Each line of the data below that includes the string "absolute" must be copied.
****
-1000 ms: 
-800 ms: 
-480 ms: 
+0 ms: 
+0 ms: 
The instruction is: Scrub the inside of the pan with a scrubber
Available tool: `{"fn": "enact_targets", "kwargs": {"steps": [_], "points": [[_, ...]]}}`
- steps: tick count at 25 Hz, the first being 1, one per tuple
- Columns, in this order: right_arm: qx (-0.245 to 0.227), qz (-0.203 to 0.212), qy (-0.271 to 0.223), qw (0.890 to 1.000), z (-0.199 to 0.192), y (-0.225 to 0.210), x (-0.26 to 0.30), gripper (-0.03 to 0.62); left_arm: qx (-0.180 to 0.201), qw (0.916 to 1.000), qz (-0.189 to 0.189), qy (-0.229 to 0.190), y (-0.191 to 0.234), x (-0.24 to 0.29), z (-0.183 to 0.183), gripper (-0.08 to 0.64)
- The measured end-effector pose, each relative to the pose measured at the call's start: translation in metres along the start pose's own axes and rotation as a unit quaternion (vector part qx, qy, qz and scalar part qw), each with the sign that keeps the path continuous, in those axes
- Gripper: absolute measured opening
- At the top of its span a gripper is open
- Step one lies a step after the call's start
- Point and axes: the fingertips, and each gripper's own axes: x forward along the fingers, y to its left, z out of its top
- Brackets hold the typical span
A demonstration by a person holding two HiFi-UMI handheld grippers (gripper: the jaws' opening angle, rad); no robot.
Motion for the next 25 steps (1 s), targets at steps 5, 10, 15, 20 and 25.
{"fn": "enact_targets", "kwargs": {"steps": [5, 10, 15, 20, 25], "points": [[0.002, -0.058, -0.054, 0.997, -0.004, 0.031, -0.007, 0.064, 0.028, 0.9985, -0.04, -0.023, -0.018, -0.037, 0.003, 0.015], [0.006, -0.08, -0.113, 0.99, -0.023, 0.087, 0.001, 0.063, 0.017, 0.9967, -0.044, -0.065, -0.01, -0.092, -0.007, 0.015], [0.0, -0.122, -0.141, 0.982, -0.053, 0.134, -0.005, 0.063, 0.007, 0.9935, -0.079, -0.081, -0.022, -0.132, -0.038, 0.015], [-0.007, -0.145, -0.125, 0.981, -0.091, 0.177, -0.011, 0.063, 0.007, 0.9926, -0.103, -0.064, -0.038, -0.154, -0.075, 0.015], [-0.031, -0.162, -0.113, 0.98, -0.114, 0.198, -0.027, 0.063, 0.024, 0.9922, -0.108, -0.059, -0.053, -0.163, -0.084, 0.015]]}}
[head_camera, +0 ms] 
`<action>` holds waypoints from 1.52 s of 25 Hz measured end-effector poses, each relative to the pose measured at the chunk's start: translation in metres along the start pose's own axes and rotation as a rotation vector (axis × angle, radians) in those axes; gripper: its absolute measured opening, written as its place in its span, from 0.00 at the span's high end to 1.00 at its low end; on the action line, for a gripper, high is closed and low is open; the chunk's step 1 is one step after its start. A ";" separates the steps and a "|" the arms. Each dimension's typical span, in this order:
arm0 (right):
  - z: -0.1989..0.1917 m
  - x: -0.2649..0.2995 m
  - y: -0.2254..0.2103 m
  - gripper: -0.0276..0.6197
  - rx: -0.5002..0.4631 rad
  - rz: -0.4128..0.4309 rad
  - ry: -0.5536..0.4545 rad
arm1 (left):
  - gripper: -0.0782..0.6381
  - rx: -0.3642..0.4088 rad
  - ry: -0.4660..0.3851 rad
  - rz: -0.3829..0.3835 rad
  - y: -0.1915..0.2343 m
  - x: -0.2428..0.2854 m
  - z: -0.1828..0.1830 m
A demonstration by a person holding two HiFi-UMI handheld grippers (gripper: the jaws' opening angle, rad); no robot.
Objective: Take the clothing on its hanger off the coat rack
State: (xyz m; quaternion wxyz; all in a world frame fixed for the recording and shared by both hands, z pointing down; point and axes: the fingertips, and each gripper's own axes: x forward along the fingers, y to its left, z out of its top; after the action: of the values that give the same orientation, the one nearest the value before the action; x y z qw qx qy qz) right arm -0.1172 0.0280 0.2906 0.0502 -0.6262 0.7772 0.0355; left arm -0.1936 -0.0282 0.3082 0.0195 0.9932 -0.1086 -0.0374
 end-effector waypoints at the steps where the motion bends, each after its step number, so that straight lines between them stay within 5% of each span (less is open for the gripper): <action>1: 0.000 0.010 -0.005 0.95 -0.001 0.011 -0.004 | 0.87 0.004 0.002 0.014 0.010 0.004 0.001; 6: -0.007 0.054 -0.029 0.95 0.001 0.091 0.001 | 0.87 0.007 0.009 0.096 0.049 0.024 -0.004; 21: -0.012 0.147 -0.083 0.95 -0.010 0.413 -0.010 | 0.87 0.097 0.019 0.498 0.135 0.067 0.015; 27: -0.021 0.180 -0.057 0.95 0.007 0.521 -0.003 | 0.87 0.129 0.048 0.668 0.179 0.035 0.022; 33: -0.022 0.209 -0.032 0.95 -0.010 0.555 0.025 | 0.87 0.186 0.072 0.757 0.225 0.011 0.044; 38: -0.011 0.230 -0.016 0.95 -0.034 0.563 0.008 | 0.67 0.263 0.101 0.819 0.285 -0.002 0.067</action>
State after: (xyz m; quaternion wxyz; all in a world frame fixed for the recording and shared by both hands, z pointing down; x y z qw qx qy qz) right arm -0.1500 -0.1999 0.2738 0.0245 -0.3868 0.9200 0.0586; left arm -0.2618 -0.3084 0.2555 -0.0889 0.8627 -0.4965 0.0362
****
Task output:
- Gripper: absolute measured opening
`<action>` holds waypoints from 1.52 s of 25 Hz measured end-effector poses, each relative to the pose measured at the chunk's start: translation in metres along the start pose's own axes and rotation as a rotation vector (axis × angle, radians) in those axes; gripper: its absolute measured opening, written as its place in its span, from 0.00 at the span's high end to 1.00 at its low end; on the action line, for a gripper, high is closed and low is open; the chunk's step 1 is one step after its start. A ";" separates the steps and a "|" the arms. Each dimension's typical span, in this order:

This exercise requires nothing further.